A common explanation of a container is that it is basically a lightweight virtual machine. This is a reasonable starting point, but it raises a question for me: lightweight how exactly? What has been removed from a VM, and what has been kept? What does a container actually look like from the operating system’s perspective? I am going to try to spell out a little more about how containers work under the hood.
Disclaimer: this post will not teach you how to use Docker. This is not a Docker how-to guide.
At a high level, a container will always run on the host OS whereas a VM virtualises at the hardware level.
From the operating system’s perspective, containers are just processes. In OS terms, a program is a static executable file stored on disk that contains instructions for a computer to perform tasks, and a process is a running instance of a program.
A process includes program code and data. The host OS is responsible for scheduling processes on the CPU.
Let’s look at a simple example. Let’s run an NGINX web server container with Docker:
~$ docker run -d --name web-server nginx
We can use the docker top command to get a list of the running processes for that container:
~$ sudo docker top web-server
UID PID PPID C STIME TTY TIME CMD
root 200800 200776 0 11:32 ? 00:00:00 nginx: master process nginx -g daemon off;
message+ 200841 200800 0 11:32 ? 00:00:00 nginx: worker process
In this case, starting the NGINX container created two processes: a master process for the web server and a worker process that can handle requests. We can also verify that these are just regular processes running on the system by using ps to list running processes:
~$ ps aux | grep nginx
root 200800 0.0 1.9 14860 8916 ? Ss 11:32 0:00 nginx: master process nginx -g daemon off;
message+ 200841 0.0 0.7 15316 3704 ? S 11:32 0:00 nginx: worker process
Containers have three main requirements:
By default on Linux, processes are somewhat isolated. A process cannot access the memory space of any other process running on the OS. This helps prevent one process from crashing another and reduces the risk of a malicious process stealing sensitive data from its peers.

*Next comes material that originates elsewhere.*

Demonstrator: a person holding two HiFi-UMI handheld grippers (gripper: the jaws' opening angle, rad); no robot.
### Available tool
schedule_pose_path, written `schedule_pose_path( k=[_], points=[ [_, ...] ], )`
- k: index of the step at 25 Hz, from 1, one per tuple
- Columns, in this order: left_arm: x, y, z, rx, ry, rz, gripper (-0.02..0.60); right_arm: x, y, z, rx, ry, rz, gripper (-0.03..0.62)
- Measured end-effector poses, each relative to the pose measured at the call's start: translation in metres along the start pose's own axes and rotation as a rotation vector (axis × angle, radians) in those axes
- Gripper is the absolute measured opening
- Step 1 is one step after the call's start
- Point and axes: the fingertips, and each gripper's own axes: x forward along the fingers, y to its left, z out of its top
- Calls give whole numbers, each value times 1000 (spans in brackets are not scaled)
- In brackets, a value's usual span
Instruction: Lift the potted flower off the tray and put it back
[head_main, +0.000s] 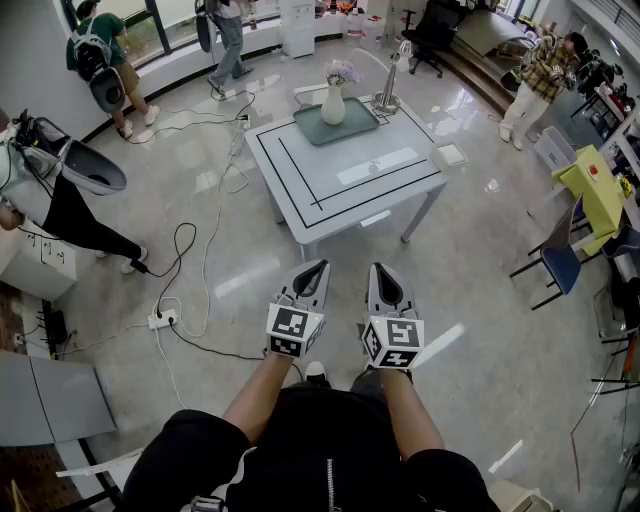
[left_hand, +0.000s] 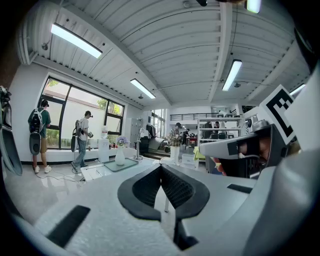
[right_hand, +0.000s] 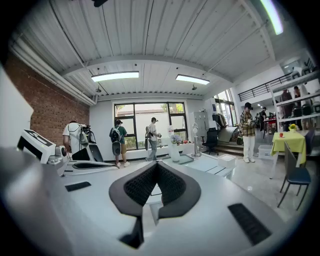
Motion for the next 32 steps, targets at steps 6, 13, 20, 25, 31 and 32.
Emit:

However, processes still have a broad view of the system they are running on. They can see the full filesystem, view metadata about each other, and share the same network stack.
For example, the following Python program prints all files in the current working directory and lists the PIDs of all active processes on the OS:
# /// script
# requires-python = ">=3.14"
# dependencies = [
# "psutil>=7.2.2",
# ]
# ///
import os
import psutil
print("Current directory:")
for f in os.listdir():
print(f"- {f}")
print("Process list:")
for p in psutil.process_iter(["pid"]):
print(p.info["pid"])
The output of this program should look something like:
~$ uv run process.py
Current directory:
- process.py
- test.txt
Process list:
0
1
177
17
...
So plain processes fall short on all three container requirements. They share the host’s filesystem, network stack, and process tree, breaking isolation. They have no built-in limits on CPU or memory usage, breaking resource control. And they depend on whatever libraries and dependencies happen to be installed on the host, breaking portability. Let’s take a closer look at how Docker’s container implementation solves these issues.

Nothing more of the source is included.